Tragedy of mothers dying when bringing forth life

Rebecca Mutiso @rebeccamutheu

At least 16 Kenyan women who will go to hospital to give birth today will not return home. They will die on the delivery bed and be part of the statistics of women—between 6,000 and 8,000—who die during pregnancy and labour annually. But majority of the deaths are preventable.

The graphic tragedy of this daily statistic is equivalent to a 14-seater matatu with two extra passengers crashing and killing all on board. But according to the Kenya Health Demographic and Health Survey 2014, which is set to be released today, 4,000 women die annually from pregnancy-related complications.

A new report by the Health ministry lays bare the reasons behind the high number of maternal deaths, with a stinging indictment on quality of care in our hospitals.

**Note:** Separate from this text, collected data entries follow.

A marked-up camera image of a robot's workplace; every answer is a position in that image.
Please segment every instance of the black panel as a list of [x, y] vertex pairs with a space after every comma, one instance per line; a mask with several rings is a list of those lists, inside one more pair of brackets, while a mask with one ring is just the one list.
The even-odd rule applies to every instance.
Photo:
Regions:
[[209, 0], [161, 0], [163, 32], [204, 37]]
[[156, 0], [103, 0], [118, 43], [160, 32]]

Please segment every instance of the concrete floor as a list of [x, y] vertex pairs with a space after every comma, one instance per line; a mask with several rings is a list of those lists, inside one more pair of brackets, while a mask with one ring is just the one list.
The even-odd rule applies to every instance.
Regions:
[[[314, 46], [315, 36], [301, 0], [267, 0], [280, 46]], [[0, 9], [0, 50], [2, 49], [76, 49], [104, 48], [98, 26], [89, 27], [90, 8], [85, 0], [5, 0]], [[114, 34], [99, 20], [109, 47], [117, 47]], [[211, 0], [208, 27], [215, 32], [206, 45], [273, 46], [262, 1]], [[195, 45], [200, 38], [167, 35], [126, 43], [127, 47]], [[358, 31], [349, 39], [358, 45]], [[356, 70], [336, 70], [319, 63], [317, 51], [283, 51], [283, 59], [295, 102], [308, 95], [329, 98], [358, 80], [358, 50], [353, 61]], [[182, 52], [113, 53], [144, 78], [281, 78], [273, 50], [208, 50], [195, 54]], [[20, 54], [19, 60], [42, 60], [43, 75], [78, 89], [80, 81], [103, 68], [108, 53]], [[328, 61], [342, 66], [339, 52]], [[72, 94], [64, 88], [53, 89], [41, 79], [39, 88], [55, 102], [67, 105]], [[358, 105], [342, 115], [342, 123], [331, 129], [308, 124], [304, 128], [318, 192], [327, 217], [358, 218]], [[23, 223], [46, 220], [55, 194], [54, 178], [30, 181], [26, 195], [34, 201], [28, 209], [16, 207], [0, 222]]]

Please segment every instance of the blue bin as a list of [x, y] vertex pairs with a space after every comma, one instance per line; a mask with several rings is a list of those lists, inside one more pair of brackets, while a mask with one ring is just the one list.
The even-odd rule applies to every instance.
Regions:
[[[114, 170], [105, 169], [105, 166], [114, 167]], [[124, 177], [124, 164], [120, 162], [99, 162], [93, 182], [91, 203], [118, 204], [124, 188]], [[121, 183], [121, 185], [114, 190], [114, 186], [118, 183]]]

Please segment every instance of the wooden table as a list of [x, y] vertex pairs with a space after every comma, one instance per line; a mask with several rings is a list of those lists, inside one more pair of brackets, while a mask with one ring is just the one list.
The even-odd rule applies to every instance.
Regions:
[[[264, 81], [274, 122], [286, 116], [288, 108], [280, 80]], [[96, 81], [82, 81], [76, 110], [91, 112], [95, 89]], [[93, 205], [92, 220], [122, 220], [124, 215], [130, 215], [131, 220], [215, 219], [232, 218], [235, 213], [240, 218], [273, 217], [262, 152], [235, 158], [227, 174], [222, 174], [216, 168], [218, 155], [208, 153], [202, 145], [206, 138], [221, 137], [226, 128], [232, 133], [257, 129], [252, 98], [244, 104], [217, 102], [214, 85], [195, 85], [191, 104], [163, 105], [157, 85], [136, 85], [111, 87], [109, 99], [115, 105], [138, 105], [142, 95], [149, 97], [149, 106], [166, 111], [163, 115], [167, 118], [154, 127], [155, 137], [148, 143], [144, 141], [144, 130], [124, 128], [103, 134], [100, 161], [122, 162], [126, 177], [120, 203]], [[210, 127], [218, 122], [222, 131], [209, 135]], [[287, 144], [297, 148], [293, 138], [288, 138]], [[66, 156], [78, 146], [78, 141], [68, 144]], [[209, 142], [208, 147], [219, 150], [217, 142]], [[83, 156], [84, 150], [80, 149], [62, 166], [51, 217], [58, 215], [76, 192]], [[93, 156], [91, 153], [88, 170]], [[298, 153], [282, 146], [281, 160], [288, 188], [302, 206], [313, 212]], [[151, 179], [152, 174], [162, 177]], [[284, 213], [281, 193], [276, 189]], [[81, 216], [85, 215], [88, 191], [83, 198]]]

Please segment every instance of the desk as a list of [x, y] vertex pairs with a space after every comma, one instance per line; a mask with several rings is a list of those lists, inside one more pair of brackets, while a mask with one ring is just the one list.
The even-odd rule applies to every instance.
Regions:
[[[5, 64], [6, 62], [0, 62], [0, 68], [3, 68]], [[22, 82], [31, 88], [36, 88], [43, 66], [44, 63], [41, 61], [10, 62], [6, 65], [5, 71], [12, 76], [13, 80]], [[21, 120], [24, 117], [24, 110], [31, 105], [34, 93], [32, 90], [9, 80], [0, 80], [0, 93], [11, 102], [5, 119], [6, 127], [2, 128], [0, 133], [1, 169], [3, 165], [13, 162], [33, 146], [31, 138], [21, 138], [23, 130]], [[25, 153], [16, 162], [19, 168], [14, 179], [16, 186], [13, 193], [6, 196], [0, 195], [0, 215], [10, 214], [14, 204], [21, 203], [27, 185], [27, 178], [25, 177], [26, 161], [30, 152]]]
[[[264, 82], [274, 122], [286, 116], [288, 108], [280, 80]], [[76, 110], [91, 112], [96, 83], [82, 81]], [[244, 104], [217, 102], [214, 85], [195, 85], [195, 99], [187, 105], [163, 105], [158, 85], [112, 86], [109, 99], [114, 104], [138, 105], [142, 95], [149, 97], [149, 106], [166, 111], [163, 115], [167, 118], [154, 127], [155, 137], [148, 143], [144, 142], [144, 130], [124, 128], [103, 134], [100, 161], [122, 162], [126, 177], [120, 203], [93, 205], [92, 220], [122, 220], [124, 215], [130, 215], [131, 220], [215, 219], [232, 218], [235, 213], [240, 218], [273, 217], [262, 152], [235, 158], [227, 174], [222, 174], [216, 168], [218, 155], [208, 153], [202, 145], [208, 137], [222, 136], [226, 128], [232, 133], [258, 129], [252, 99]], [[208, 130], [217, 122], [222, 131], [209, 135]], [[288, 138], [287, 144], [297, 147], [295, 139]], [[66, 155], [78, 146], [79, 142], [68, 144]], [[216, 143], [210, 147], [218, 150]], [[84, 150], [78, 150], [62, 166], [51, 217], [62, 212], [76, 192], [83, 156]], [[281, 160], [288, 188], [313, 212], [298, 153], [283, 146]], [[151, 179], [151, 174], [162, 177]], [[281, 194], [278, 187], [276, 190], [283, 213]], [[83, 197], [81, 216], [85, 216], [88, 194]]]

The report—Saving Mothers Lives 2017— the first confidential report into maternal deaths, indicates that nine out of 10 women who lost lives during childbirth in 2014 died because of sub-standard care in hospitals. What’s more, seven out of 10 deaths occurred between 5pm and 8am on weekdays, weekends and public holidays when the number of nurses and doctors on duty was low.

The damning report, prepared by the National Maternal and Perinatal Death Surveillance and Response committee through the Reproductive and Maternal Health Service Unit, analysed 484 cases out of 954 maternal deaths reported in the District Health Information System in 2014.

This is despite the many affirmative programmes and other interventions such as free maternity care in the last seven years to arrest alarming maternal and child mortality rates in the country.

And this morning, the ministry in what is seen as a pro-active step to arrest the plight of expectant mothers being stalked by preventable death, is releasing an eight-point action guideline to address issues identified in the report.

Reproductive Health and Maternal Health Service Unit (RHMSU) head Dr Gondi Joel says 98 per cent of the deaths occur in 15 counties, most of them in far-flung regions. “We need to admit that we are having a problem and put in place measures to deal with the crisis. We only have 400 gynecologists in the country and many of them are in urban areas.

That is why more women are dying in remote counties,” he said. The report reviewed 745 cases of maternal deaths that occurred in 96 major referral hospitals in Kenya. At least 93 per cent of the cases reviewed or 446 were from a public health facility.

The data was collected between July 2015 and June 2016. A majority of the women who died—374—delivered in hospitals. The figure is almost 90 per cent of all deaths analysed. At least 7.5 per cent delivered at home or on their way to hospital. The place of delivery was not specified in 3.7 per cent of the cases.

What this means is, 89.3 per cent of maternal deaths were as a result of delays in starting treatment (33 per cent) inadequate clinical skills (28 per cent), inadequate monitoring (27 per cent), prolonged abnormal observation without action (23.6 per cent) and incomplete initial assessment (23 per cent).

Other reasons women died include lack of obstetric life-saving skills, inadequate resuscitation, inadequate antenatal care, delay in deciding to refer a patient, wrong diagnosis, wrong treatment, or failure to receive treatment at the health facility.

The report further shows that two out of five women who passed away when giving life, bled to death because of obstetric hemorrhage while one out of every five women died due to complications such as HIV and Aids and anaemia.

Majority of those who died of obstetric hemorrhage received poor quality services and their lives could have been saved had they been in better hands.

Out of the 353 deaths, whose causes were available, 169 of them died due to avoidable administrative factors such as absence of trained staff on duty, infrastructural problems, lack of equipment, lack of blood transfusion and lack of qualified staff.

Family Health Division head Mohamed Sheik said the ministry is now working toward reducing the number of deaths in health facilities by half through provision of quality care.

“No mother should die at a health facility because of preventable causes,” he said. In line with this, 2,000 healthcare workers have been trained on emergency obstetric care. Dr Sheik said the report is a confidential inquiry that is not designed to lay blame on anyone, but will help reshape policies and guidelines on maternal healthcare.

The average age of many of the women who died is 27, while the youngest was 14 and the oldest 47. Some 63.7 per cent of the women who died were having their first, second or fifth pregnancy.

Although the government made maternal death notification mandatory in 2004 and put in place a maternal death review system the same year, the district health information system (DHIS 2) and civil registration and vital statistics systems have not captured the number of maternal deaths adequately.

Only 15 per cent of the maternal deaths that occurred in 2014 were recorded, meaning that maternal deaths are under-reported. The report recommends additional investments in maternal and child healthcare by both National and county governments and use of new technologies to save mothers’ lives. At the county level, the report urges devolved units to, within a year, improve performance at facilities and train workers.